Em terceiro, o que você chama de generalizar é uma forma de classificar e entender um fenômeno. Se os serviços do INSS e de muitos outros órgãos públicos são ruins, e isso pode ser detectado por inúmeros estudos, ações cíveis e mesmo reclamações dos usuários, então temos um fenômeno social sim, generalizado sim. Claro que existem exceções, como você, por exemplo, que afirma fazer um bom serviço. Mas isso a torna exceção e não regra. Tanto que, pelo menos em minha cidade, o INSS é o ÚNICO órgão público não policial que tem detector de metais na sua porta. Aliás, só a PF também o tem aqui. Então eu pergunto, porque este aparelho se o órgão funciona bem e seus funcionários são bem preparados? Por que a população estaria tão insatisfeita que poderia entrar lá armada? Você argumenta que é pelas leis ineficientes que o serviço é ruim, logo a insatisfação popular deveria ser atribuída ao legislativo. Concordo que na maioria da vezes nossas leis criam mais problemas do que resolvem, mas tendo vivido a experiência de ir tantas vezes a agência do INSS, eu acredito que não é bem isso. Há sim um descaso para com os cidadãos, uma falta de conhecimento sobre a rotina e pior, uma total falta de interesse em instruir quem está a sua frente. Eu presenciei isso várias vezes lá. Obrigado por me falar desta lei. Engraçado que NINGUÉM lá o fez antes, só o fizeram DEPOIS que a curatela havia sido concedida e que a liberação do benefício teria que ser ratificada por uma vistoria. O engraçado e trágico é que esta vistoria, além de atrasar por dois meses, passou por cima do Judiciário, uma vez que o documento da juíza era o reconhecimento de que minha tia estava e está viva. Caso isso não fosse verdade a responsabilidade seria minha perante a juíza, não do INSS. Por último, penso que alguma coisa do texto lhe escapou. Os atrasos foram atribuídos a um “erro de digitação” ou a um “não sei o que aconteceu nem quem é o responsável” (frase dita pela supervisora e que é clássica em Weber) e não à lei que você cita.
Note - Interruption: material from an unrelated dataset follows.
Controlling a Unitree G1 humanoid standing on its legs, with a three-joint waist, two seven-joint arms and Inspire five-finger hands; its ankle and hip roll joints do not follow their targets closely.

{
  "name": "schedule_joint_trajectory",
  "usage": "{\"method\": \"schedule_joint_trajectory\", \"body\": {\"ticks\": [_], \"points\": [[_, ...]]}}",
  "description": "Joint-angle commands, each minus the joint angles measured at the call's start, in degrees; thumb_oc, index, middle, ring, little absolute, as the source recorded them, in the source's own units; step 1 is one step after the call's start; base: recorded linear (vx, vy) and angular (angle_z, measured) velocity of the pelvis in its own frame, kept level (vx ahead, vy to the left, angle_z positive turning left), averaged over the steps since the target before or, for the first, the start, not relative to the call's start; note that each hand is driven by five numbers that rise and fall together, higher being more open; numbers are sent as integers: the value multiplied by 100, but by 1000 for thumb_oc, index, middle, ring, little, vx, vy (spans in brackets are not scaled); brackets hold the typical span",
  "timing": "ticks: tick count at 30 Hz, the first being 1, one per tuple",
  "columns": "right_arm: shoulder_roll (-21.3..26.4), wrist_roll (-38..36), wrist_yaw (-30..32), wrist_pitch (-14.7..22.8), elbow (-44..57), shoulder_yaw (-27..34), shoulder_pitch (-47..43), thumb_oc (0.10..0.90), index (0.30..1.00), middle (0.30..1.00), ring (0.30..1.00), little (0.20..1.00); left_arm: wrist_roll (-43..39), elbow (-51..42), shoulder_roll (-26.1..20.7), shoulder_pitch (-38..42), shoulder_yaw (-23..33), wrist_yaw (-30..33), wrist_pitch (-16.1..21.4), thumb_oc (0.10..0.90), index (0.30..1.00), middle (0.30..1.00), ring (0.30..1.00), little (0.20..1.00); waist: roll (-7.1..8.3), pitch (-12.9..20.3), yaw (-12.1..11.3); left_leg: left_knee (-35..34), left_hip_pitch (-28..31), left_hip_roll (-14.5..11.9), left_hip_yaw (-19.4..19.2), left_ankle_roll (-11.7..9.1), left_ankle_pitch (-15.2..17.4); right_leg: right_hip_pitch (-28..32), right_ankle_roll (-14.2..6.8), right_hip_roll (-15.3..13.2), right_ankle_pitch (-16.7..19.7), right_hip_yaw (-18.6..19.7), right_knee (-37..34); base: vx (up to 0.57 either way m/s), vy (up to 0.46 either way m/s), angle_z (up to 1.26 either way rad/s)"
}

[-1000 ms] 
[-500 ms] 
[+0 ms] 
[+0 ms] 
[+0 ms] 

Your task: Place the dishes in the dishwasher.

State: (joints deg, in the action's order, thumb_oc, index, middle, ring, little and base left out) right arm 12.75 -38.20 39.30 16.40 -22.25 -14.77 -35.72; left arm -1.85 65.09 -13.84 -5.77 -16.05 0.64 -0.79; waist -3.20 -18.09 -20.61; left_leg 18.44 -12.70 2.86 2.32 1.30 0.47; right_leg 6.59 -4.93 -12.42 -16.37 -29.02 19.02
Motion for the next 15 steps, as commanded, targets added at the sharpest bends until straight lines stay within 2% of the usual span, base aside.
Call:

Não, Thais, tudo o que foi dito foi uma manobra corporativa para que os funcionários se isentassem de responsabilidade. Não teve nada com a lei. Tanto que o benefício foi liberado e COM os retroativos.
Espero que você continue fazendo bem seu trabalho, inclusive orientando seus subordinados. Isso ajuda muito.
Luis Fernando Amstalden
PS: pelo lado mais humano e menos burocrático, comunico a quem se interessar, que minha tia continua viva… Obrigado.